Kalau bicara dari perspektif perempuan, ada lapisan tambahan yang tidak bisa diabaikan. Yakni faktor biologis. Penelitian terhadap ratusan pasangan Eropa menemukan bahwa kesuburan perempuan mulai menurun setelah usia 27 dan menurun lebih signifikan setelah usia 35.

Ini bukan soal tekanan sosial semata, ini adalah realita biologis yang punya dampak nyata pada pilihan hidup. Secara psikologis pun, biological clock menciptakan tekanan nyata yang memengaruhi cara perempuan mendekati hubungan dan keputusan berpacaran.

Perempuan cenderung merasakan tekanan ini lebih intens karena kesuburan menurun seiring usia. Sementara laki-laki secara biologis tidak menghadapi batasan waktu yang sama.

Ini yang membuat posisi Sooyoung yang memulai hubungan di awal usia 20-an dan berpisah di usia 36 menjadi lebih kompleks dari sekadar “putus karena sibuk”.

14 tahun tanpa kejelasan arah komitmen bukan hanya soal waktu yang terbuang secara emosional, tapi juga soal menyempitnya window of opportunity untuk pilihan hidup lain.

(BACA JUGA: Bak Cerita Wattpad, Hubungan Dua Lipa dan Callum Turner Berawal Karena Sebuah Buku)

JADI, KAPAN SEBAIKNYA HUBUNGAN PUNYA KEJELASAN ARAH?

Tidak ada angka “maksimal” yang berlaku untuk semua orang. Tapi ada kerangka yang logis secara psikologis maupun biologis.

2–3 tahun pertama adalah waktu yang ideal untuk benar-benar mengenal pasangan. Melewati fase romantis, melihat cara mereka menghadapi konflik dan memahami nilai-nilai hidupnya.

Setelah 3–5 tahun, idealnya sudah ada kejelasan arah. Bukan harus langsung menikah, tapi setidaknya ada pembicaraan terbuka soal ke mana hubungan ini akan dibawa.

Di atas 7 tahun tanpa kejelasan, secara psikologis ini mulai masuk ke zona yang disebut relationship limbo dan ini yang paling berdampak, terutama untuk perempuan.
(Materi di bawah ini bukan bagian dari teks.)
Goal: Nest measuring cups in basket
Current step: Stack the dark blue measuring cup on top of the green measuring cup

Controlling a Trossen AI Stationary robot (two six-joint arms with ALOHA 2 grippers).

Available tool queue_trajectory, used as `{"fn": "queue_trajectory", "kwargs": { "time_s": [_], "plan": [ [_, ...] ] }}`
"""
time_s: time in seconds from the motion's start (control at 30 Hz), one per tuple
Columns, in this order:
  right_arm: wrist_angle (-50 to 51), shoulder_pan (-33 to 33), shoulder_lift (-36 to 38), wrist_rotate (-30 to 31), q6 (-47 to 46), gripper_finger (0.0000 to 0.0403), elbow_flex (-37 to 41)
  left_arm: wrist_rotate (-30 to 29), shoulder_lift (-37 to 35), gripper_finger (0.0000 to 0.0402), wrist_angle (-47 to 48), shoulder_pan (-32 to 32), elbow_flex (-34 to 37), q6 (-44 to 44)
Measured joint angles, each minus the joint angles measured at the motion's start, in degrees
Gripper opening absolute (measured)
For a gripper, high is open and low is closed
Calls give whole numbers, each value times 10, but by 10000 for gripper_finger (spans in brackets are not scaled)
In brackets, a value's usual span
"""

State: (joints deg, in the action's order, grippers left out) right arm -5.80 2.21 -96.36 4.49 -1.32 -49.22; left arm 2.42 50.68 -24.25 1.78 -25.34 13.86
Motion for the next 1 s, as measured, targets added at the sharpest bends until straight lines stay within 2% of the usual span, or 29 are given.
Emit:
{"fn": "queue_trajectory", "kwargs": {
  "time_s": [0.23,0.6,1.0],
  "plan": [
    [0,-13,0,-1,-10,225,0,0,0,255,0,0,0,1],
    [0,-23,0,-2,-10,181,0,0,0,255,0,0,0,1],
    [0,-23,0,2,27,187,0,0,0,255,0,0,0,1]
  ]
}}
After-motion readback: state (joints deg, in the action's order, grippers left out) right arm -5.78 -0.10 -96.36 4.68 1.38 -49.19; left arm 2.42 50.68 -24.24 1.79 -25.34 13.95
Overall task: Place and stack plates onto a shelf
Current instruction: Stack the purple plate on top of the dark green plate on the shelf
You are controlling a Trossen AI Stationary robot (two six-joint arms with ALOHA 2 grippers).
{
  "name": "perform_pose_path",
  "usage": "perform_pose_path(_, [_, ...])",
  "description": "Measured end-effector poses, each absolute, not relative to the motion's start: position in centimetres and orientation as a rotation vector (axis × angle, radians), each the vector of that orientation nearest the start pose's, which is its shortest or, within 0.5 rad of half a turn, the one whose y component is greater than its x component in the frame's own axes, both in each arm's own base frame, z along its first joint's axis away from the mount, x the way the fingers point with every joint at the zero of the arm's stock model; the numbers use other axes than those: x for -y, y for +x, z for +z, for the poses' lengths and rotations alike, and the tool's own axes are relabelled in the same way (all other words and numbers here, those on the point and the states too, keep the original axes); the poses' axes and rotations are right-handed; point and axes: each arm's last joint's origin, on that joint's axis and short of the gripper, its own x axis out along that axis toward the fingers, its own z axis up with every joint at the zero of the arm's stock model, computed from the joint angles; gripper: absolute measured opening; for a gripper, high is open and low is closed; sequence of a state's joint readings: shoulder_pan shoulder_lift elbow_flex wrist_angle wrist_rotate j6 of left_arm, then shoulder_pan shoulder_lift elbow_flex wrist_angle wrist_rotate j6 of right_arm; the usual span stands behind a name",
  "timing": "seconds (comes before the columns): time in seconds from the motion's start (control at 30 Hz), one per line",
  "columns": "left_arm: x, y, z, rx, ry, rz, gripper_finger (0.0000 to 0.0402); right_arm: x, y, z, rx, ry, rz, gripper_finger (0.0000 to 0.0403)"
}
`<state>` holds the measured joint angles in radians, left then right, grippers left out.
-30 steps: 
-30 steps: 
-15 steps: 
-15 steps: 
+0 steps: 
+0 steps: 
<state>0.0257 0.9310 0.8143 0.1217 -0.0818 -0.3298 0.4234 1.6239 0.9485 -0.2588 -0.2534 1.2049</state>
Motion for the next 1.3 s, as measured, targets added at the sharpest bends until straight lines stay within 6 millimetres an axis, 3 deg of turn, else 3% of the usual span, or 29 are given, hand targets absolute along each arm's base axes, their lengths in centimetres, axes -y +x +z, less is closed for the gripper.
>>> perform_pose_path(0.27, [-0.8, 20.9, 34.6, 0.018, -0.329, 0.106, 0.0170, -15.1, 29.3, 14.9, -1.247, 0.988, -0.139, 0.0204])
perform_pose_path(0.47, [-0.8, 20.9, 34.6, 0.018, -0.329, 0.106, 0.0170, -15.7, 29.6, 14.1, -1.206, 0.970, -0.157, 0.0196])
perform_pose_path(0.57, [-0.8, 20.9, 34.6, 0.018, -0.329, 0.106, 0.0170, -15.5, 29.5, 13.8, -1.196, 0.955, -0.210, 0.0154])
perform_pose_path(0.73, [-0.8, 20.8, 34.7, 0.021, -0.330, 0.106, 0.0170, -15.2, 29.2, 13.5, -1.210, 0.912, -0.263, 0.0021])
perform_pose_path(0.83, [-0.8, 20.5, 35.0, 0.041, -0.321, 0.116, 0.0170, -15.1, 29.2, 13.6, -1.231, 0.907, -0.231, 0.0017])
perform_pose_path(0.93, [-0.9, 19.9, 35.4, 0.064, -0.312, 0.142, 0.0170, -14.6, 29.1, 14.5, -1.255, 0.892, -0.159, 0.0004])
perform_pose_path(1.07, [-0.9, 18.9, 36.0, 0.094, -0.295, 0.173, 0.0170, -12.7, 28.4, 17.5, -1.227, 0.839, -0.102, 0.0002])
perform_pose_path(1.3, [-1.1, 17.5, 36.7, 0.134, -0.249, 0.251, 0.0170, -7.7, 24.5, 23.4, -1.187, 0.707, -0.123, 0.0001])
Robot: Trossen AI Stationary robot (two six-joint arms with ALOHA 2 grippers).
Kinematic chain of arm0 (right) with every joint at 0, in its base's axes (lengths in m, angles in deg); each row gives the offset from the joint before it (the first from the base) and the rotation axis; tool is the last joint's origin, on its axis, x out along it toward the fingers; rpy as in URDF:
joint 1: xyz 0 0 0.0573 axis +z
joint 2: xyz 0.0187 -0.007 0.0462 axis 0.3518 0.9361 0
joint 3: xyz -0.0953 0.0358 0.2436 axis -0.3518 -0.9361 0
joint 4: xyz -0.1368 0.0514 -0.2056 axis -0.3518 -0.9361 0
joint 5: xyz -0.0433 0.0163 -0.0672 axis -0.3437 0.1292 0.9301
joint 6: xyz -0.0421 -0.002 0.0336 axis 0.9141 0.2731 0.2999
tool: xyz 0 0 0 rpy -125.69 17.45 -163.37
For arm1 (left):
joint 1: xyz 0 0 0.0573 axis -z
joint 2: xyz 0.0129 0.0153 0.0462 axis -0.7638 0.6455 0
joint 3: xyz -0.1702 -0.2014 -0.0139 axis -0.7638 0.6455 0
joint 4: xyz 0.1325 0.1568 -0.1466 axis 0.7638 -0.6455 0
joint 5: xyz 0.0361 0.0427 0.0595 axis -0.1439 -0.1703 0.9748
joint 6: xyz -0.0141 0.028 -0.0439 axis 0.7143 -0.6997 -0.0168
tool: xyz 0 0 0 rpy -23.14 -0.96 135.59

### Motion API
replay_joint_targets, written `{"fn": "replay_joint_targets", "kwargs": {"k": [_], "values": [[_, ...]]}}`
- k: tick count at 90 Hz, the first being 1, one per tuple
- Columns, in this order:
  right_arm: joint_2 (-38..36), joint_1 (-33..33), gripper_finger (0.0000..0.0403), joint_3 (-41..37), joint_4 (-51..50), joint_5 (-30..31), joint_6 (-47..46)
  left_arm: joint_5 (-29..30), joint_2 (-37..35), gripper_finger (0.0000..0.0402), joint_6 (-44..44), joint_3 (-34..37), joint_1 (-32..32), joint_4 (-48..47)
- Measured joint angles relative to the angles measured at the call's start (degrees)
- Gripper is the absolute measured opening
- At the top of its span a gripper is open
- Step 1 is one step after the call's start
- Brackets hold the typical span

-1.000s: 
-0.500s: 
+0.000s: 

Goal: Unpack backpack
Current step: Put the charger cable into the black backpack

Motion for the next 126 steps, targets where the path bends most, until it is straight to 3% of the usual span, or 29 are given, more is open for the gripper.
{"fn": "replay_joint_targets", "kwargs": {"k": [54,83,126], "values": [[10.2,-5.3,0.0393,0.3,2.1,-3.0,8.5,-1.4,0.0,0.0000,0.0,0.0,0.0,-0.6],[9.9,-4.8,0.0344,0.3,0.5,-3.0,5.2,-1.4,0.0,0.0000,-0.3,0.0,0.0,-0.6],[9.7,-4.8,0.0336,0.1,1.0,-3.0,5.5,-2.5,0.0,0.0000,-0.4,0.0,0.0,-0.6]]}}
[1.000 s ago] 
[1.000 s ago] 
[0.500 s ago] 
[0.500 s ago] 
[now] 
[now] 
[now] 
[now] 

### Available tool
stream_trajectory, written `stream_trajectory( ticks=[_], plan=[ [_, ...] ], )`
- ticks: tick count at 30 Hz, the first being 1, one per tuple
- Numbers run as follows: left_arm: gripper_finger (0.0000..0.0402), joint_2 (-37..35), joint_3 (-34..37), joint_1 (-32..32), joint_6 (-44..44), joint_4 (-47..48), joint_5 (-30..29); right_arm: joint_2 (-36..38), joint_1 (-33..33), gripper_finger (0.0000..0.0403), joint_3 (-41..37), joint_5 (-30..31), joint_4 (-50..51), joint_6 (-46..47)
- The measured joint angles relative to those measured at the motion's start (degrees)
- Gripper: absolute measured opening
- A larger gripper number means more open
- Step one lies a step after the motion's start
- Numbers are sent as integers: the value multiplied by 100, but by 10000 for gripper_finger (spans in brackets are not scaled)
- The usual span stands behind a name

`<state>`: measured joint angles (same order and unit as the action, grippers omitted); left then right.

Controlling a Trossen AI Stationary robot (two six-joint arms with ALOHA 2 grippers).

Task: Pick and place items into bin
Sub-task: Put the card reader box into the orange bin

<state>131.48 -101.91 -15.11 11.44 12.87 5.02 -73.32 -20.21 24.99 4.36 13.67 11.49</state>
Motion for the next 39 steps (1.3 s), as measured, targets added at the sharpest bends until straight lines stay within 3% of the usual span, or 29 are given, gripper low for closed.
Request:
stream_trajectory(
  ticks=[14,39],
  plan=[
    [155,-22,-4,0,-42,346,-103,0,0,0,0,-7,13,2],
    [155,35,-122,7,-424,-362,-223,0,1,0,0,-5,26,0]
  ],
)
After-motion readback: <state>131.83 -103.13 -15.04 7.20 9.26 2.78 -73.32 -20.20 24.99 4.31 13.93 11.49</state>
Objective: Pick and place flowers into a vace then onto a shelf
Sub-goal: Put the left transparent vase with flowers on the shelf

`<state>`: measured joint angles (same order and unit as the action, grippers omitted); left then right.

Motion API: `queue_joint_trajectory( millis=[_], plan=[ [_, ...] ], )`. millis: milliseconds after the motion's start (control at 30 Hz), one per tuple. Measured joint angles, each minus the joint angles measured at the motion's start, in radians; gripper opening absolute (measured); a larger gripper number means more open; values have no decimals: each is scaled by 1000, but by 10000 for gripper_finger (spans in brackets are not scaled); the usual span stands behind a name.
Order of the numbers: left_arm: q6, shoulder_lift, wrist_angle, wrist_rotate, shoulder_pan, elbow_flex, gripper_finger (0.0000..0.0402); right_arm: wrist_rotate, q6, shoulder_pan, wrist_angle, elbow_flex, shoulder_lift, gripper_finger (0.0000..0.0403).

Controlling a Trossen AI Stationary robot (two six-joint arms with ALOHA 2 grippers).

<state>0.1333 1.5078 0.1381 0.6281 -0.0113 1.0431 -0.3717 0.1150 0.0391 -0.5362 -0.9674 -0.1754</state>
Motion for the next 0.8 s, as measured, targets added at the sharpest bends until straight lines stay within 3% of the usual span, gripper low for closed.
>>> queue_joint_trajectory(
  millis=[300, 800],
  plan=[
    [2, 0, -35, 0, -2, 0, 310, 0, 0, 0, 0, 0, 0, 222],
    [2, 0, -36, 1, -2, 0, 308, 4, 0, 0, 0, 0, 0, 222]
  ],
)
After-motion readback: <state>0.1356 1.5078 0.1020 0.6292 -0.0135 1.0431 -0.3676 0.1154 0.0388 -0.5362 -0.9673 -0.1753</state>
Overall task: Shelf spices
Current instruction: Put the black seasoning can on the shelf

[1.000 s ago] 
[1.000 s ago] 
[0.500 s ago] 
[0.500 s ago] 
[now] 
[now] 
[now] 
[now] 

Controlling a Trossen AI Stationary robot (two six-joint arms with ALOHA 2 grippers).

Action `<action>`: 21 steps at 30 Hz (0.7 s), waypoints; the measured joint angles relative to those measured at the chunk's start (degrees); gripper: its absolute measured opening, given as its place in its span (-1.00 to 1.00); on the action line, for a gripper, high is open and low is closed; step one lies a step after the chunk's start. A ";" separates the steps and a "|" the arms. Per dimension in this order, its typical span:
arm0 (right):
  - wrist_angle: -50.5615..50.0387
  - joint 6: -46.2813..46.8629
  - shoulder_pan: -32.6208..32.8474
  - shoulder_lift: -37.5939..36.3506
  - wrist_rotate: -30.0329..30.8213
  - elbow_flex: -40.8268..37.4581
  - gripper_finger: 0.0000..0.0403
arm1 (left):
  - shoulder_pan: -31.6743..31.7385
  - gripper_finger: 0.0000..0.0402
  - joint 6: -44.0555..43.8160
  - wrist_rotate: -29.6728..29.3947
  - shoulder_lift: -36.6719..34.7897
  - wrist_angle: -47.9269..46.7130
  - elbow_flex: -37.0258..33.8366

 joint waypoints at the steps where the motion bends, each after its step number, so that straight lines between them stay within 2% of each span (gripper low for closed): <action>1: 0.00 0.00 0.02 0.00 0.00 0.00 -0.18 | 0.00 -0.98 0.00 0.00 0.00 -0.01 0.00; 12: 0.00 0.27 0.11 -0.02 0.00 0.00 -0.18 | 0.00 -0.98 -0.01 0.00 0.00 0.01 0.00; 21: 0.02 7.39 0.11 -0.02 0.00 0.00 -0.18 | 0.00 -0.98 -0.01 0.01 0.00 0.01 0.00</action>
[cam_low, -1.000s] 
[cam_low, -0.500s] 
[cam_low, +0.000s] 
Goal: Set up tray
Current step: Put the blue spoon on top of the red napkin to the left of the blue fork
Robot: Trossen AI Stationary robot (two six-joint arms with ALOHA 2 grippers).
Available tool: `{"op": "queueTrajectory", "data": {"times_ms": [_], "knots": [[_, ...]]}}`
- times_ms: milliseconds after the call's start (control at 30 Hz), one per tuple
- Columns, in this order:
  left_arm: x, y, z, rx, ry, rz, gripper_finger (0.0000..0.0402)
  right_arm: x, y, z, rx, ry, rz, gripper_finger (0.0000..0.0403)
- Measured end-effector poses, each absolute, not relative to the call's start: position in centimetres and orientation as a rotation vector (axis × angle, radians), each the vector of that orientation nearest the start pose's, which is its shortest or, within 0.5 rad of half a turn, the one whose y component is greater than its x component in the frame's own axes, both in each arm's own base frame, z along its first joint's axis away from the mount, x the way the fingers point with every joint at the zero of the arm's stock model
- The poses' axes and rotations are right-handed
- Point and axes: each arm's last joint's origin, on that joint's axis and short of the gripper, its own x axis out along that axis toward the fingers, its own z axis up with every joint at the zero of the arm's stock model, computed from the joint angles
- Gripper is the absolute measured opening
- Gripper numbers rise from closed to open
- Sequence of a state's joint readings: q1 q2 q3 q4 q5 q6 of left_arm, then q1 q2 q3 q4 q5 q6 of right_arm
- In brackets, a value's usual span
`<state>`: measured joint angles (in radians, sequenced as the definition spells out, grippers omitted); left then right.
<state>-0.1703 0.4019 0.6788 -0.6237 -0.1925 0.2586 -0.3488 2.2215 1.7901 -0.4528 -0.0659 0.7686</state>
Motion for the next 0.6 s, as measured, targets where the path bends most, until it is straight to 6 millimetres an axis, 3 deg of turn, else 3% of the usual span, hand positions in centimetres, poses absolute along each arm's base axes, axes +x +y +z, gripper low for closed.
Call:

Yang paling sering tidak disadari adalah ini: kenyamanan bisa menjadi alasan untuk tidak maju.

Dua orang yang sudah nyaman satu sama lain cenderung menghindari percakapan sulit soal masa depan dan tanpa disadari, tahun demi tahun berlalu tanpa ada kejelasan.

Hubungan terasa baik-baik saja di permukaan, padahal di bawahnya salah satu pihak sudah lama menunggu sesuatu yang tidak kunjung datang.

Putusnya Sooyoung dan Jung Kyung Ho bukan hanya kabar sedih dari dunia hiburan Korea. Bagi banyak orang, ini menjadi cermin yang cukup jujur untuk melihat hubungan mereka sendiri: sudah berapa lama dan sudah sejauh mana?